5 must-see sites on a Venice vacation

It may sound like hyperbole, but Venice is one of the most distinctive and striking places in the world. So beautiful is the city’s iconic network of canals, islands and architecture, the sites have served as the inspiration for countless works of art, film and photography. This gives Venice a strange air of familiarity, even on the first visit. Here are five of the best places to discover the magic of Venice.

Canal Grande

There’s no better introduction to this unique city than on a boat ride along its central waterway – the Canal Grande. Grab one of the coveted outdoor seats on a vaporetto for a front row view of colorful Venetian buildings and stately mansions, as well as some of the city’s most recognizable landmarks. The no.1 vaporetto leaves from Ferrovia station, passing under the gorgeous Rialto Bridge on its way to Piazza San Marco.

Piazza San Marco

Piazza San Marco is at the epicenter of tourist activity in Venice – and for good reason. While it can get somewhat crowded during peak seasons, this enormous open square is a must-see for any visit to the city. Lined with excellent, albeit expensive cafes and restaurants, the square is the perfect place to unwind and with a cappuccino and absorb the scenic beauty of the old-world Venetian architecture and the sea beyond. For a truly memorable view of St. Mark’s Square and the surrounding city, try climbing the winding staircase to the top of the Campanile di San Marco – a beautiful bell tower located on the square’s southeast corner.


Among the most recognizable sights on a vaporetti ride down the Grand Canal is the distinctive white 18th Century palazzo known as Ca’Rezzonico. Restored in 2001, this intriguing building actually houses one of the city’s finest museums, offering tourists a fascinating look at everyday life in a grand Venetian home during the closing years of the Venetian Republic. Visitors can marvel at the plush furnishings and artifacts, and admire the impressive collection of paintings from luminaries the period.

Doge’s Palace

One of the most potent symbols of the city’s former glories, Doge’s Palace is quite possibly the finest tourist attraction in the city.

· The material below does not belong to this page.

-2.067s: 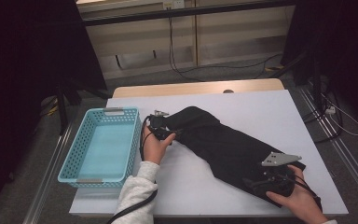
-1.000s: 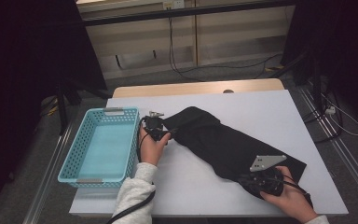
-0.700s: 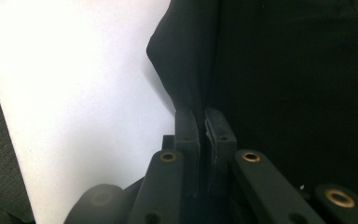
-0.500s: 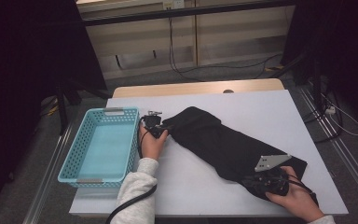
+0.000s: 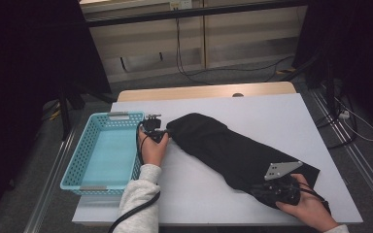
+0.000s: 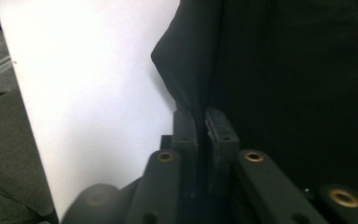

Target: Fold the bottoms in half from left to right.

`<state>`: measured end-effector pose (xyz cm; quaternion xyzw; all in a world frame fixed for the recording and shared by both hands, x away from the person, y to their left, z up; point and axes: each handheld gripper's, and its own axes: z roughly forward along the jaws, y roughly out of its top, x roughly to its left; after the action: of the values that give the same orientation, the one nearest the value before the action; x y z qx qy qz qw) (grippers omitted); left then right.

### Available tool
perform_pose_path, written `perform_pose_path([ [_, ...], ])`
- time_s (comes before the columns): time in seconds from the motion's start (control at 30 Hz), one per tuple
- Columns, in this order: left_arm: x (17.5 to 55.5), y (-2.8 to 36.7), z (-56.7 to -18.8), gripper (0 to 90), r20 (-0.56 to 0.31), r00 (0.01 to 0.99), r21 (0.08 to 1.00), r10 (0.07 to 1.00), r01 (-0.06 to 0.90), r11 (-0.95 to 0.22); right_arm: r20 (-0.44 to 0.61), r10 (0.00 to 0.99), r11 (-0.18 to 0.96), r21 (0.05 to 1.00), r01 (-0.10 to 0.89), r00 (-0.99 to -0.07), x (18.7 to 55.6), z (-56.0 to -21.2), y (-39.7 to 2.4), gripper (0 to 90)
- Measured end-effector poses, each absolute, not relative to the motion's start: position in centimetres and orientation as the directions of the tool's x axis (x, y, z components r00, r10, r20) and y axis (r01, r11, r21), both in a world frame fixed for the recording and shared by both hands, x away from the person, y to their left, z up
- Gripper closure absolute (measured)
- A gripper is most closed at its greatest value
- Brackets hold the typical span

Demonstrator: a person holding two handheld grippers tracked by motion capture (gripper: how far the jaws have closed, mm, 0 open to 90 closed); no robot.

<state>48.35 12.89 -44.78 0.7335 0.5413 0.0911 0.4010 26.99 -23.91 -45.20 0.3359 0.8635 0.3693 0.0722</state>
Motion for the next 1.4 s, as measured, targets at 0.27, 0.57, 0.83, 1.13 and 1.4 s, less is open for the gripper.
perform_pose_path([
  [0.27, 48.4, 12.9, -44.4, 67.6, -0.23, 0.415, 0.729, 0.88, 0.673, -0.127, 0.119, 0.718, 0.389, 0.749, 0.537, -0.686, 27.7, -43.4, -26.3, 51.4],
  [0.57, 48.3, 12.4, -44.0, 31.1, -0.181, 0.457, 0.737, 0.871, 0.649, -0.188, 0.098, 0.863, 0.238, 0.786, 0.57, -0.495, 29.0, -42.8, -31.2, 37.8],
  [0.83, 48.1, 11.9, -43.8, 23.5, -0.165, 0.483, 0.738, 0.86, 0.639, -0.217, 0.003, 0.952, 0.209, 0.724, 0.658, -0.305, 30.4, -44.4, -34.4, 47.3],
  [1.13, 48.3, 12.2, -43.9, 21.8, -0.17, 0.479, 0.731, 0.861, 0.647, -0.216, 0.064, 0.955, 0.171, 0.682, 0.711, -0.291, 30.4, -45.4, -36.0, 75.1],
  [1.4, 48.6, 12.6, -43.7, 21.5, -0.168, 0.474, 0.744, 0.865, 0.636, -0.204, 0.103, 0.944, 0.171, 0.663, 0.729, -0.314, 30.1, -45.1, -37.0, 88.5],
])
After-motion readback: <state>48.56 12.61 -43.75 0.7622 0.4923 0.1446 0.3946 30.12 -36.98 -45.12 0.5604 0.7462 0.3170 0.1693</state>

This incredibly opulent Gothic-Renaissance building is the former residence of the Venetian “doges,” or dukes, who governed the city for over 1,000 years. The building was destroyed by a series of devastating fires and restored in 1340 and 1424 to its present form.

A visit to the Palace will begin in the courtyard, where magnificent marble statues adorn the white staircases leading up to the Doge’s Apartments and Government Chambers. Art works from prominent masters of the renaissance era are featured throughout the rooms of the palace, including Tintoretto’s 74-foot high painting, Il Paradiso. Try taking a guided or audio tour around the old Government Chambers for a fascinating insight into the rich and colorful history of the Venetian state.

Peggy Guggenheim Museum

In a city steeped in history, the Peggy Guggenheim Museum stands as one of the greatest tributes to the modern era. The breathtaking collection of painting and sculpture in this popular Venetian museum is widely considered to be one of the most comprehensive and significant collections of modern are in the world. This eclectic collection was amassed by the American expatriate Peggy Guggenheim who had a great love of early-20th Century movements such as surrealism, cubism, European abstraction and expressionism. Among the highlights of this comprehensive collection are works from modern masters like Jackson Pollock, Pablo Picasso, Salvador Dali, Max Ernst and Vasily Kandinsky. The building itself is a splendid 18th Century palazzo located directly on the banks of the Grand Canal, which contains a remarkably peaceful sculpture garden in its interior.